-- Opening Marker --
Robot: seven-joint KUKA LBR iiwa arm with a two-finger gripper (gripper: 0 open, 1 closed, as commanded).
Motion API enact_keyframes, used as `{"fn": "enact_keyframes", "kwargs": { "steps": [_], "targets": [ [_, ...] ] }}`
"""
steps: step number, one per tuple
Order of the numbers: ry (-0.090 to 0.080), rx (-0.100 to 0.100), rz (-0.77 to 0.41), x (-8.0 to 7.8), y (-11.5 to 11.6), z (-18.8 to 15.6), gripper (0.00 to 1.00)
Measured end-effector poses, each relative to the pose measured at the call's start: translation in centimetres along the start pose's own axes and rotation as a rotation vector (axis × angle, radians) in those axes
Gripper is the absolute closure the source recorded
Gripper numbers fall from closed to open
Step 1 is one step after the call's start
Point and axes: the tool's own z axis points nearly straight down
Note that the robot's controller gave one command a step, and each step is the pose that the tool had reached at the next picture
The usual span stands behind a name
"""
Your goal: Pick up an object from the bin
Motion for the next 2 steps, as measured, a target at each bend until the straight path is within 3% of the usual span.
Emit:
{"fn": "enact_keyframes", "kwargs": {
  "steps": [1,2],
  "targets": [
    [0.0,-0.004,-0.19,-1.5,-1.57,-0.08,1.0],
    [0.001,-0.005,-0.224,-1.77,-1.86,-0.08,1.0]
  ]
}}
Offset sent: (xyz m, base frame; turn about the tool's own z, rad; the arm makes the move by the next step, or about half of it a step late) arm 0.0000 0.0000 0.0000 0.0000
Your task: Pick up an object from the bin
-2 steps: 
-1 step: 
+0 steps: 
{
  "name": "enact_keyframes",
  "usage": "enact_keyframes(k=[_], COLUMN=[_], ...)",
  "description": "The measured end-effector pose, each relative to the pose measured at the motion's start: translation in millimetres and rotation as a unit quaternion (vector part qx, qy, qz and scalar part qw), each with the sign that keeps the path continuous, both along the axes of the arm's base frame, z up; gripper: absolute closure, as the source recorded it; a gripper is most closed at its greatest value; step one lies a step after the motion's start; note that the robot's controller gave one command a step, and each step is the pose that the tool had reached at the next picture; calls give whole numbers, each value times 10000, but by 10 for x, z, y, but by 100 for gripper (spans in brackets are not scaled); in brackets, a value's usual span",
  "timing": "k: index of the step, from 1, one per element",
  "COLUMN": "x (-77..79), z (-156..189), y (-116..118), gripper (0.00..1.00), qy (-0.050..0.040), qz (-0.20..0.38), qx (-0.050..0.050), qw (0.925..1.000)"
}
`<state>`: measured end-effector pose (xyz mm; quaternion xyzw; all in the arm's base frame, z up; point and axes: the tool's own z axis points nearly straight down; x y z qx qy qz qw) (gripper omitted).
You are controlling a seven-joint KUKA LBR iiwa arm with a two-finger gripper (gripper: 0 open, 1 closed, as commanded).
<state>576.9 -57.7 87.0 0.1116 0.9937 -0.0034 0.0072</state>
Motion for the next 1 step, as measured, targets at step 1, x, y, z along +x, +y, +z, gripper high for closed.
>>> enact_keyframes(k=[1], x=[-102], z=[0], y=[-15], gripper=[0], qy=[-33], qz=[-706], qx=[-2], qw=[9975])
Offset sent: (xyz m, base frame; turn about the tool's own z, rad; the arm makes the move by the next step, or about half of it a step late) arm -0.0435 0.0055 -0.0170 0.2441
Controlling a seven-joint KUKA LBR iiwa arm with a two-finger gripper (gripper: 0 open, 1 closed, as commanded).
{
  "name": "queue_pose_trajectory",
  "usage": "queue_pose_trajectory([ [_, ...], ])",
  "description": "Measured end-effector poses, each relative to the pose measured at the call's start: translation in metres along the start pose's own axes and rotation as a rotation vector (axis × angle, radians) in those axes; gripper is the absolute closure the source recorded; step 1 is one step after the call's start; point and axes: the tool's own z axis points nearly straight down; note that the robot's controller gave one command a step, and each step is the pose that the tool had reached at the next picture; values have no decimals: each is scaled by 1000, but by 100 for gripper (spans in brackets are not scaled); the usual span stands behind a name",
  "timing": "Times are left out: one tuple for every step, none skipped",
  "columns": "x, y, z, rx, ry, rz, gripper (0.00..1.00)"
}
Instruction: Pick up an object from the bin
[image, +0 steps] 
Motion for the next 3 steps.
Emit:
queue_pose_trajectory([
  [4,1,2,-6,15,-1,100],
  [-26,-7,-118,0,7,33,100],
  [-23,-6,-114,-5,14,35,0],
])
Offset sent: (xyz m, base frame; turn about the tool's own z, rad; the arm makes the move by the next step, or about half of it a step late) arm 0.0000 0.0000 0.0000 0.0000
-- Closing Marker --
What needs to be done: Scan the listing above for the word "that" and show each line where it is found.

Task answer:
Note that the robot's controller gave one command a step, and each step is the pose that the tool had reached at the next picture
  "description": "The measured end-effector pose, each relative to the pose measured at the motion's start: translation in millimetres and rotation as a unit quaternion (vector part qx, qy, qz and scalar part qw), each with the sign that keeps the path continuous, both along the axes of the arm's base frame, z up; gripper: absolute closure, as the source recorded it; a gripper is most closed at its greatest value; step one lies a step after the motion's start; note that the robot's controller gave one command a step, and each step is the pose that the tool had reached at the next picture; calls give whole numbers, each value times 10000, but by 10 for x, z, y, but by 100 for gripper (spans in brackets are not scaled); in brackets, a value's usual span",
  "description": "Measured end-effector poses, each relative to the pose measured at the call's start: translation in metres along the start pose's own axes and rotation as a rotation vector (axis × angle, radians) in those axes; gripper is the absolute closure the source recorded; step 1 is one step after the call's start; point and axes: the tool's own z axis points nearly straight down; note that the robot's controller gave one command a step, and each step is the pose that the tool had reached at the next picture; values have no decimals: each is scaled by 1000, but by 100 for gripper (spans in brackets are not scaled); the usual span stands behind a name",

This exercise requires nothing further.